#### Task statement
Among the entries below, one line contains "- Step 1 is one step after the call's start" and another contains "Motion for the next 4". Transcribe those two lines and every line between them, exactly.

[Records for the task]

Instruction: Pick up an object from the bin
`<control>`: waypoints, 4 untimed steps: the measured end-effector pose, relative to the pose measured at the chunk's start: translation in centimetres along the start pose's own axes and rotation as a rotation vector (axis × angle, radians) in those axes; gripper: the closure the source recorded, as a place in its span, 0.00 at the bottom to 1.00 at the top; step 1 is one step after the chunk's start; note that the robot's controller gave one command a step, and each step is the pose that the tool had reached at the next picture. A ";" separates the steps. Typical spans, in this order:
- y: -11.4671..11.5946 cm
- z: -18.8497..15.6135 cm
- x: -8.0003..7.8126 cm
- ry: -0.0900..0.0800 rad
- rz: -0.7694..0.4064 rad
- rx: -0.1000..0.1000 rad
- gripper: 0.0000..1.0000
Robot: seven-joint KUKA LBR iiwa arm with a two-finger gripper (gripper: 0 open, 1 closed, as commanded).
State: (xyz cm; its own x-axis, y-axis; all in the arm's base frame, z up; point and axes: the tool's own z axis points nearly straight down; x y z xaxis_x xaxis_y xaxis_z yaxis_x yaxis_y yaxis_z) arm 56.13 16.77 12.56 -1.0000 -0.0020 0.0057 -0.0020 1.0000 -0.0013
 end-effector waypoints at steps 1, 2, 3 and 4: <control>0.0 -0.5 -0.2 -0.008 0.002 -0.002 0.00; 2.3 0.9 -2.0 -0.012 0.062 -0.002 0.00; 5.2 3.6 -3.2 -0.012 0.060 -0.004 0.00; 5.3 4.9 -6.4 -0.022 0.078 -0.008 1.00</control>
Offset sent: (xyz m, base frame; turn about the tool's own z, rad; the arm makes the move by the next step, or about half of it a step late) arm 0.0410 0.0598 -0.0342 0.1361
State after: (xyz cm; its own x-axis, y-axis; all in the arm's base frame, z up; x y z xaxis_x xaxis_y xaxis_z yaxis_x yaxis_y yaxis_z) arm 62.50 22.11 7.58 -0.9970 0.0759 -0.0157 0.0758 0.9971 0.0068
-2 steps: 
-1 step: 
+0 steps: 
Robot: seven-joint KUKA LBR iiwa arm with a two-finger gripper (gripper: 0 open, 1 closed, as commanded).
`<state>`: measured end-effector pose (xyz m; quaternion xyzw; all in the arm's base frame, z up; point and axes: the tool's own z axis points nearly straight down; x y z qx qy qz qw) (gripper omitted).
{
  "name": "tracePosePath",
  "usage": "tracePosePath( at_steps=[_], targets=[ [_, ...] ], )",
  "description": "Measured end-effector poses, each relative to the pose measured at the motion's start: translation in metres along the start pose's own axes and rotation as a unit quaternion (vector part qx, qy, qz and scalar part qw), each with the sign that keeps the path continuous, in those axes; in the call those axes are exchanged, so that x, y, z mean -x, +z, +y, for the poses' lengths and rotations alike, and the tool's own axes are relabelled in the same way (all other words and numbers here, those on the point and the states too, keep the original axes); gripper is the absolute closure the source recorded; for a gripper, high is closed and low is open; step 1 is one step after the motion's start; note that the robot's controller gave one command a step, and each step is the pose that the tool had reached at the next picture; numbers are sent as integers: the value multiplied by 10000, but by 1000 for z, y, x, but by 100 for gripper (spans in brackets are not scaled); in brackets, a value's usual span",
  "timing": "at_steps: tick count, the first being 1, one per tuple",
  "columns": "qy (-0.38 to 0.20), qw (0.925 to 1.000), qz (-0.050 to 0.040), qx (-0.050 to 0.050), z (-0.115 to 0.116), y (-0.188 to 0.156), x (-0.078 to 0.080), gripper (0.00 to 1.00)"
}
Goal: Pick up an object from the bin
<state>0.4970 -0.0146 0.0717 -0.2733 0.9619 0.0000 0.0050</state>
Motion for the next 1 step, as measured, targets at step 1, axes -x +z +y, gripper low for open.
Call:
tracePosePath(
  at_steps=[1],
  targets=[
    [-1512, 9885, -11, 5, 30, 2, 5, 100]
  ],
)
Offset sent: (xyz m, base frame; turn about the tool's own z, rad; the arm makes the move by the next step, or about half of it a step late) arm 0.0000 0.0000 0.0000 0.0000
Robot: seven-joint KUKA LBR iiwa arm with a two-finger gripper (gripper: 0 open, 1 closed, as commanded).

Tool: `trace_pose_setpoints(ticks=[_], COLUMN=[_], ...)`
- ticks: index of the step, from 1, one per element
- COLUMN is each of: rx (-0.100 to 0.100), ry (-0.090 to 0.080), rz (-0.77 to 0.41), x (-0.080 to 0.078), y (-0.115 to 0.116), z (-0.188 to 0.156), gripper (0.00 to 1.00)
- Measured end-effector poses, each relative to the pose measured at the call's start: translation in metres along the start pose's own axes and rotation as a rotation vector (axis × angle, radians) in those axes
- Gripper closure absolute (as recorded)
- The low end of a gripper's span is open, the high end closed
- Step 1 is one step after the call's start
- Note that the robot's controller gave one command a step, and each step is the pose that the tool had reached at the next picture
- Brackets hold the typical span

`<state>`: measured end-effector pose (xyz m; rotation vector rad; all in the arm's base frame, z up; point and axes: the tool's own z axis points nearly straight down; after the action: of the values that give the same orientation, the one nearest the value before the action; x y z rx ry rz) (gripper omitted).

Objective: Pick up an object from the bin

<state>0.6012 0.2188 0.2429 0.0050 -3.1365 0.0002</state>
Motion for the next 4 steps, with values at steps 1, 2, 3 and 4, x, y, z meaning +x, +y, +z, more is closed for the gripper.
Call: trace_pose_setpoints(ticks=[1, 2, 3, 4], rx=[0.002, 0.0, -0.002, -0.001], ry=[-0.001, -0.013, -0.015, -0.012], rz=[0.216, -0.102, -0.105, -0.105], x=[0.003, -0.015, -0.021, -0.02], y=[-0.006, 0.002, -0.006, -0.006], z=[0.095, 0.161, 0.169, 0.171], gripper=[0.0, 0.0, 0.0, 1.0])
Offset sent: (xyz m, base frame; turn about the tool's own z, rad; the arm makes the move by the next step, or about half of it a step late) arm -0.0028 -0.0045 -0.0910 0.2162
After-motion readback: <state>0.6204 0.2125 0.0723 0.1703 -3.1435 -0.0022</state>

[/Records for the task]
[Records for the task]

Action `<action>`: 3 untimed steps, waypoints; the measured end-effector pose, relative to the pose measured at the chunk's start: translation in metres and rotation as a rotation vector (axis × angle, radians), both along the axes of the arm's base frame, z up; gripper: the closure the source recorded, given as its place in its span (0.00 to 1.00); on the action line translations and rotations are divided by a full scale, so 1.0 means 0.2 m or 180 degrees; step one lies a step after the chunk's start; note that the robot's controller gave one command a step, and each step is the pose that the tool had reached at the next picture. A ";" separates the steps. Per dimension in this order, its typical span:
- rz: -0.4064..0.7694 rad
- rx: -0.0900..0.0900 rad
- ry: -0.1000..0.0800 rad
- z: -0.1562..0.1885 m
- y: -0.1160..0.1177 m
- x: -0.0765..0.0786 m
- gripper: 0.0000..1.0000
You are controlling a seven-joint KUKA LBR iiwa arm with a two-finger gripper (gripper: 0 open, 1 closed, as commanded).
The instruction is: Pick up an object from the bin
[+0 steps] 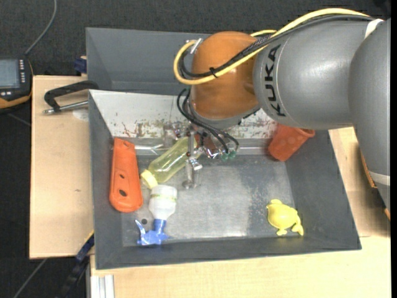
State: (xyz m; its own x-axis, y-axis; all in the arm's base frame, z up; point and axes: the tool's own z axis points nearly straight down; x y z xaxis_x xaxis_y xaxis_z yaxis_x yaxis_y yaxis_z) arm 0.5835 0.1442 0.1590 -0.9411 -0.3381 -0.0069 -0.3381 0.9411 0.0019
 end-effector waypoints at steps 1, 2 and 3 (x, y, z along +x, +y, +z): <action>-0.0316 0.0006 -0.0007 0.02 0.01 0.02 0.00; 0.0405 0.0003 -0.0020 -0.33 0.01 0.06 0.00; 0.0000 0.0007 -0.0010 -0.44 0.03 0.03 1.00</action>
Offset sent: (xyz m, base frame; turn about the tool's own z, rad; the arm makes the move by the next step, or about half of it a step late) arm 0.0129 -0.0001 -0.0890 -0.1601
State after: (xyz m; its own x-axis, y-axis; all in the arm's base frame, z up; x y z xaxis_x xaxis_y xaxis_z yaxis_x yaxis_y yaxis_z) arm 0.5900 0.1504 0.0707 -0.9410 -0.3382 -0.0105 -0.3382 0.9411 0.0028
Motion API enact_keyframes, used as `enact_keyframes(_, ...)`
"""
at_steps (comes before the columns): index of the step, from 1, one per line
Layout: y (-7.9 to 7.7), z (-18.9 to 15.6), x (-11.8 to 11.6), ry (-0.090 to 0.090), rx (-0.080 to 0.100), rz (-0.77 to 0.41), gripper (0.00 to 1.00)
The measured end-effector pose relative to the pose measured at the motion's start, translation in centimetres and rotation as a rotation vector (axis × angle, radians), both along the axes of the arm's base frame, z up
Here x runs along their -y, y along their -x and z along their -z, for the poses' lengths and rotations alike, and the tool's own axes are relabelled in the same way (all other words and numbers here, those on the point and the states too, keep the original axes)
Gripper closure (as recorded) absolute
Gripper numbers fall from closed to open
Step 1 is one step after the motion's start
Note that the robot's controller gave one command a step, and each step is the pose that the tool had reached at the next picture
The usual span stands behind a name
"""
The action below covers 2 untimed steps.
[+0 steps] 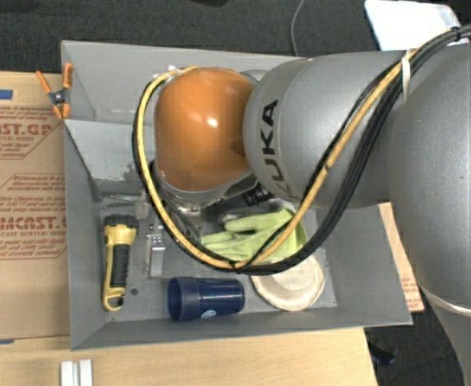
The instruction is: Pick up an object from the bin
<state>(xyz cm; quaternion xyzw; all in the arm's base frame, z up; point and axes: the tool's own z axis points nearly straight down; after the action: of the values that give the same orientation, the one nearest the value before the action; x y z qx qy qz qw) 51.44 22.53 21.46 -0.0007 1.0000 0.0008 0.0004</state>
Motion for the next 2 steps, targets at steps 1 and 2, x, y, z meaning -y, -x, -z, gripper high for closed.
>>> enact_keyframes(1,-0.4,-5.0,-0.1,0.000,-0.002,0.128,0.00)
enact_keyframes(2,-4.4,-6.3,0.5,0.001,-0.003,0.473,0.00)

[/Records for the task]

#### Result of this exercise
- Step 1 is one step after the call's start
- Note that the robot's controller gave one command a step, and each step is the pose that the tool had reached at the next picture
- Brackets hold the typical span

`<state>`: measured end-effector pose (xyz m; rotation vector rad; all in the arm's base frame, z up; point and axes: the tool's own z axis points nearly straight down; after the action: of the values that give the same orientation, the one nearest the value before the action; x y z rx ry rz) (gripper omitted).

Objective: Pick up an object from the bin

<state>0.6012 0.2188 0.2429 0.0050 -3.1365 0.0002</state>
Motion for the next 4 steps, with values at steps 1, 2, 3 and 4, x, y, z meaning +x, +y, +z, more is closed for the gripper.

No more output is expected here.